Est-il conseillé de commencer par l’isolation du logement ou le remplacement du système de chauffage ?
L’ordre des travaux dépend de l’état de votre logement. Il est le plus souvent conseillé de traiter en priorité l’isolation, afin de réduire les besoins énergétiques. Selon l’état de chaque partie du bâtiment, isoler la toiture, les murs ou changer les fenêtres permet de réduire les déperditions de chaleur, ou de fraîcheur en été, et de stabiliser la température intérieure. Toutefois, si le système de chauffage est vétuste ou très énergivore, son remplacement peut produire un gain rapide sur la consommation énergétique. L’idéal consiste toujours à combiner travaux d’isolation et modernisation du système de chauffage.

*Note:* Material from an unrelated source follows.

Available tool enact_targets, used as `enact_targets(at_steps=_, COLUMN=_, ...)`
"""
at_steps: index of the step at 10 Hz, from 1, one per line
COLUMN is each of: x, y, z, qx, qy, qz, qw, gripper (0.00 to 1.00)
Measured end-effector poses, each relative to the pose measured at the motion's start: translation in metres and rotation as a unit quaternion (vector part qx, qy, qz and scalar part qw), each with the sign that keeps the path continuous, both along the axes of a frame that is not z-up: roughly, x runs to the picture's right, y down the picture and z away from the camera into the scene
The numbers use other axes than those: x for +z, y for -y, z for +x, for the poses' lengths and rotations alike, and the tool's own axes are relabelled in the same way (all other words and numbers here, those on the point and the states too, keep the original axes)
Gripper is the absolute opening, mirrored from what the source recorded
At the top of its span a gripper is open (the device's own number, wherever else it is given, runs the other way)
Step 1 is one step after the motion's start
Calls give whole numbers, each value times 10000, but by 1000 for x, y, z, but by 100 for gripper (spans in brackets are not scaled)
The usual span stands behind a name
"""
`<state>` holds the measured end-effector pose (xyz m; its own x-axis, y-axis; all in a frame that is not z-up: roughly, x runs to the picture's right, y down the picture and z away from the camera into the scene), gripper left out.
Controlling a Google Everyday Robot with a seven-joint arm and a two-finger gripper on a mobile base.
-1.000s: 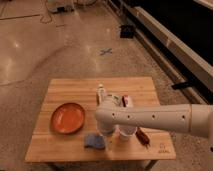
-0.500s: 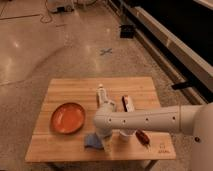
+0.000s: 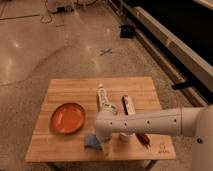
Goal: Wipe the white sponge on the table
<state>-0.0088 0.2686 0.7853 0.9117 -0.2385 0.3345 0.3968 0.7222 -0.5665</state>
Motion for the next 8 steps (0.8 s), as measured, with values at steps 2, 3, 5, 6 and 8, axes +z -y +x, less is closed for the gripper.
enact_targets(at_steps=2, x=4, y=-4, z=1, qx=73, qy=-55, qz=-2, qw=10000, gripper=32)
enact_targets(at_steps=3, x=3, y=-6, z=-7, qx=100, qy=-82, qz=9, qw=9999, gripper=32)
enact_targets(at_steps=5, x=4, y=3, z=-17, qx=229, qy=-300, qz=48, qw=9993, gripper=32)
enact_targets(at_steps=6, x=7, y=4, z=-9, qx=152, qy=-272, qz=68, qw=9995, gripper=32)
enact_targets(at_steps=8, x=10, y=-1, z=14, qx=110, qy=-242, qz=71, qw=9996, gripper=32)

Une pompe à chaleur améliore-t-elle la performance énergétique d’une passoire thermique ?
Oui, surtout elle est bien dimensionnée et installée par un expert certifié. Trouvez votre installateur du réseau Daikin.
Une pompe à chaleur possède un coefficient de performance (COP) de 2,9 : cela signifie qu’elle restitue 2,9 kWh de chaleur pour 1 kWh d’électricité consommé. L’Ademe précise que certaines PAC peuvent même posséder un COP supérieur à 4 ! À titre de comparaison, un radiateur électrique classique affiche un COP de 1. L’excellent rendement énergétique de la pompe à chaleur participe à améliorer l’efficacité énergétique du logement et à faire progresser sa classe DPE, surtout si elle remplace des radiateurs électriques anciens ou une chaudière à gaz ou au fioul peu performante.
La rénovation énergétique améliore-t-elle réellement le confort ?
Oui. Une meilleure isolation thermique, couplée à un système d’aération performant et bien calibré, réduit considérablement les sensations de froid, les courants d’air, l’humidité ambiante et les écarts de température entre les pièces. En parallèle, un système de chauffage performant, comme la pompe à chaleur, offre une diffusion plus homogène de la chaleur. L’étude IPSOS BVA pour Daikin souligne l’impact du confort thermique sur le bien-être : de nombreux Français associent la précarité énergétique à un inconfort thermique durable et à des difficultés pour maintenir une température agréable.